Get domain without www

PHP programming forum. Ask questions or help people concerning PHP code. Don't understand a function? Need help implementing a class? Don't understand a class? Here is where to ask. Remember to do your homework!

Moderator: General Moderators

jabbaonthedais
Forum Contributor
Posts: 127
Joined: Wed Aug 18, 2004 12:08 pm

Post by jabbaonthedais »

Kieran Huggins wrote:PCRE is faster than the ereg functions, and you can be a whole lot safer!

Code: Select all

$domain = preg_replace('#^(?:https?://)?(?:www\.)?(.*?)(?:/.*)?$','$1',$referer);
I couldn't get it to work, maybe because I'm not very knowledgeable about regex stuff. I tried breaking it down but couldn't figure it out. This works though... see any problems?

Code: Select all

preg_replace("/^(https?:\/\/www.)?([^\/\?]+)([\/|\?])?(.+)?$/", "\$2\n", $referer);
User avatar
feyd
Neighborhood Spidermoddy
Posts: 31559
Joined: Mon Mar 29, 2004 3:24 pm
Location: Bothell, Washington, USA

Post by feyd »

Code: Select all

$p = parse_url($url);
$host = (array_key_exists('host', $p) ? $p['host'] : '');
preg_match('#^(?:www\.)(.*?)$#i', $host, $match);
return $match[1];
potentially, but untested.
jabbaonthedais
Forum Contributor
Posts: 127
Joined: Wed Aug 18, 2004 12:08 pm

Post by jabbaonthedais »

feyd wrote:

Code: Select all

$p = parse_url($url);
$host = (array_key_exists('host', $p) ? $p['host'] : '');
preg_match('#^(?:www\.)(.*?)$#i', $host, $match);
return $match[1];
potentially, but untested.
That works great! I can't forsee any problems with it either because its just matching the www.

Thanks everyone! :)
User avatar
Kieran Huggins
DevNet Master
Posts: 3635
Joined: Wed Dec 06, 2006 4:14 pm
Location: Toronto, Canada
Contact:

Post by Kieran Huggins »

oops - I left out the trailing #...

Code: Select all

// returns 'domain.com'
$domain = preg_replace('#^(https?://)?(?:www\.)?(.*?)(/.*)?$#','$2',$referer);

// returns http://domain.com/whatever/people.php?bob=cool
$newURL = preg_replace('#^(https?://)?(?:www\.)?(.*?)(/.*)?$#','$1$2$3',$referer);
Incidentally, you don't need to run mine through parseURL() first - in fact, I've modified it so $1$2$3 will reconstruct the complete URL without the www. and just $2 will simply give you the domain portion.
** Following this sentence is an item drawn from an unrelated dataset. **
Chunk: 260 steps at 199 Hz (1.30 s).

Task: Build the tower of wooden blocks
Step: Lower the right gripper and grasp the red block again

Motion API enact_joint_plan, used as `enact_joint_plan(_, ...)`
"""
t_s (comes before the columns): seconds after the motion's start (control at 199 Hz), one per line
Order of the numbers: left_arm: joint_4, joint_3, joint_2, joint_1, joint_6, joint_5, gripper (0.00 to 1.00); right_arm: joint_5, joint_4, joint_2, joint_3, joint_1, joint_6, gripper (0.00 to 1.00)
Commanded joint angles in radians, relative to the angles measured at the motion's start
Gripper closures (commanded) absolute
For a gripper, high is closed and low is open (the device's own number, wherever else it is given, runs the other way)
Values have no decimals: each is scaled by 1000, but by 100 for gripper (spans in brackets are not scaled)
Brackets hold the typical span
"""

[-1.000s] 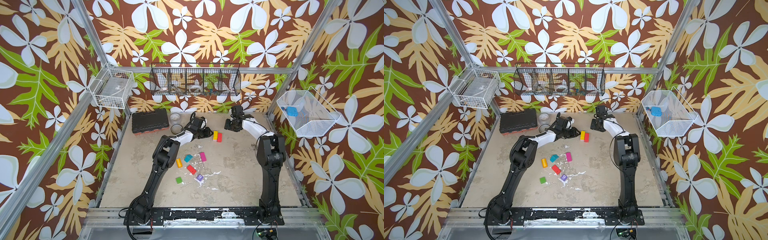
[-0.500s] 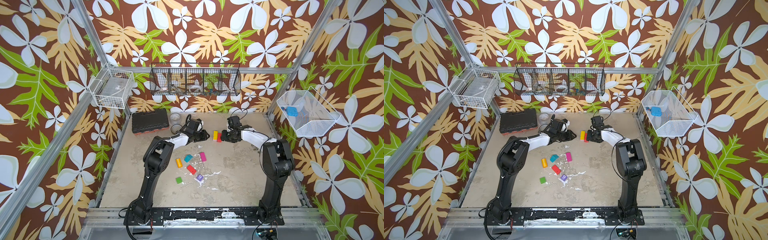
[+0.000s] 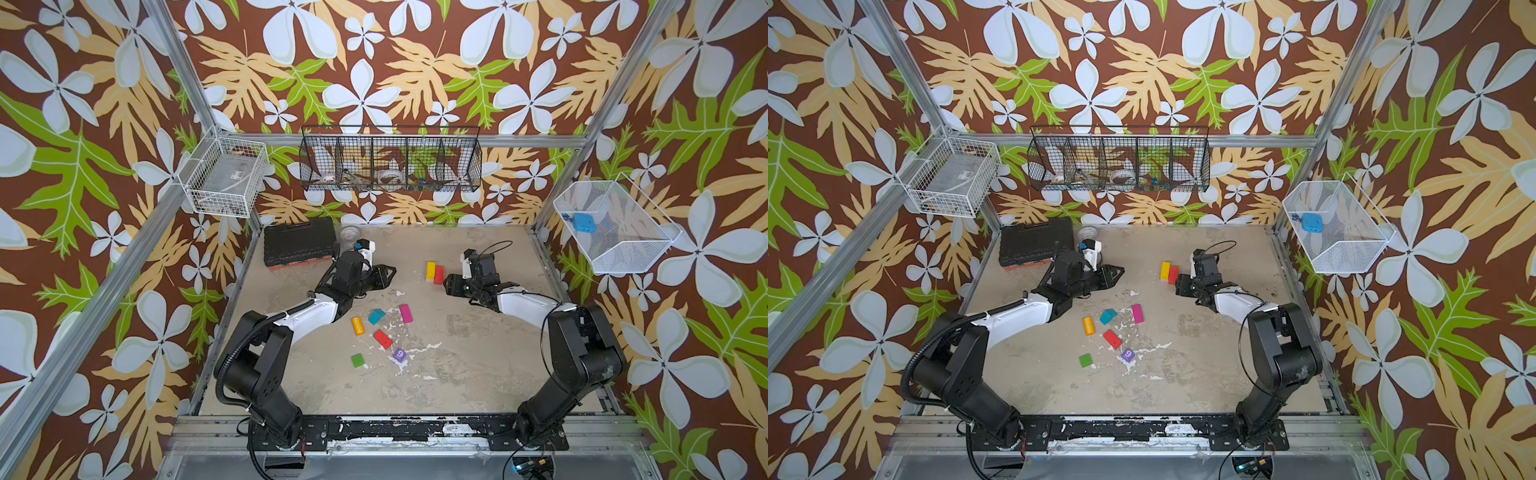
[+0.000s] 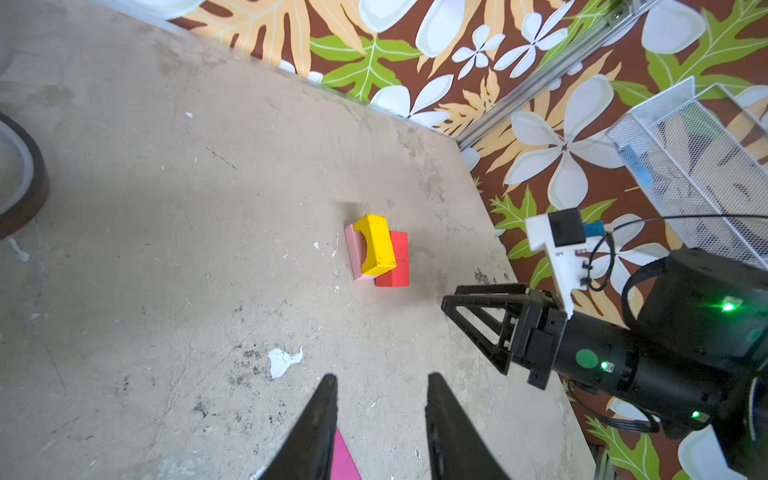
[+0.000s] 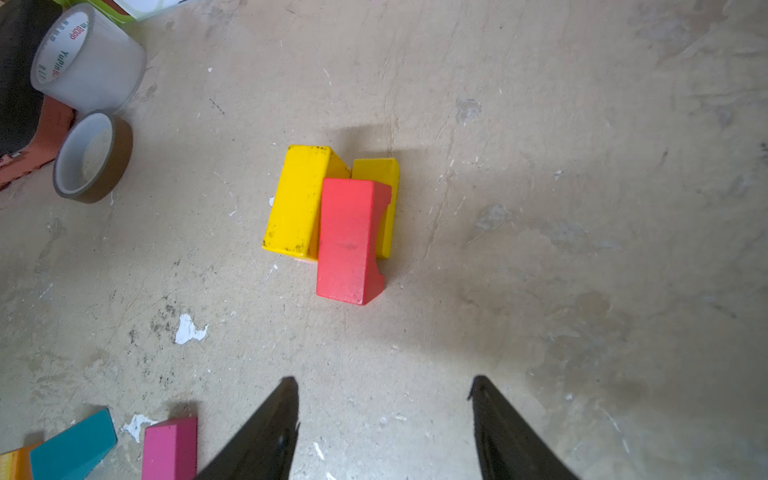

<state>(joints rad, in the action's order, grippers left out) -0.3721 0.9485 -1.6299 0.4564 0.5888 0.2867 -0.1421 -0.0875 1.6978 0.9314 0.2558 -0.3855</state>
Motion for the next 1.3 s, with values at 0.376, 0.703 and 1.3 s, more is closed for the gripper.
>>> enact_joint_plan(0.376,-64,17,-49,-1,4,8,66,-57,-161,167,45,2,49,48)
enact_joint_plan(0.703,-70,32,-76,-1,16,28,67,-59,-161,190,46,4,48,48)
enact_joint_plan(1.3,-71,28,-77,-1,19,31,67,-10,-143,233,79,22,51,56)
I can't say enough good things about http://www.cuneytyilmaz.com/prog/jrx/ - a real time tester AND there's a handy mini-ref on the side.
Primarily for javascript as well, but it'll save you lots of old-school debugging ;-)
jabbaonthedais
Forum Contributor
Posts: 127
Joined: Wed Aug 18, 2004 12:08 pm

Post by jabbaonthedais »

Kieran, I put an "i" at the end to make it case insensative:

Code: Select all

$domain = preg_replace('#^(https?://)?(?:www\.)?(.*?)(/.*)?$#i','$2',$url);
How would I add a question mark to the end of the pattern? For url's like:
http://www.whatever.com?something=123
User avatar
stereofrog
Forum Contributor
Posts: 386
Joined: Mon Dec 04, 2006 6:10 am

Post by stereofrog »

jabbaonthedais, don’t let anyone confuse you. Your initial approach was 100% correct. To parse an url, you should use parse_url() and simple string functions. You do NOT need any regular expressions here.
jabbaonthedais
Forum Contributor
Posts: 127
Joined: Wed Aug 18, 2004 12:08 pm

Post by jabbaonthedais »

stereofrog wrote:jabbaonthedais, don’t let anyone confuse you. Your initial approach was 100% correct. To parse an url, you should use parse_url() and simple string functions. You do NOT need any regular expressions here.
But I still have to take out the "www." (if it exists) from the host section. I don't think trim() is meant to be used for this. I don't know how to "take it out" other than using something like preg_replace()
nickvd
DevNet Resident
Posts: 1027
Joined: Thu Mar 10, 2005 5:27 pm
Location: Southern Ontario
Contact:

Post by nickvd »

Wouldn't a simple str_replace('www.','',$host); do the trick?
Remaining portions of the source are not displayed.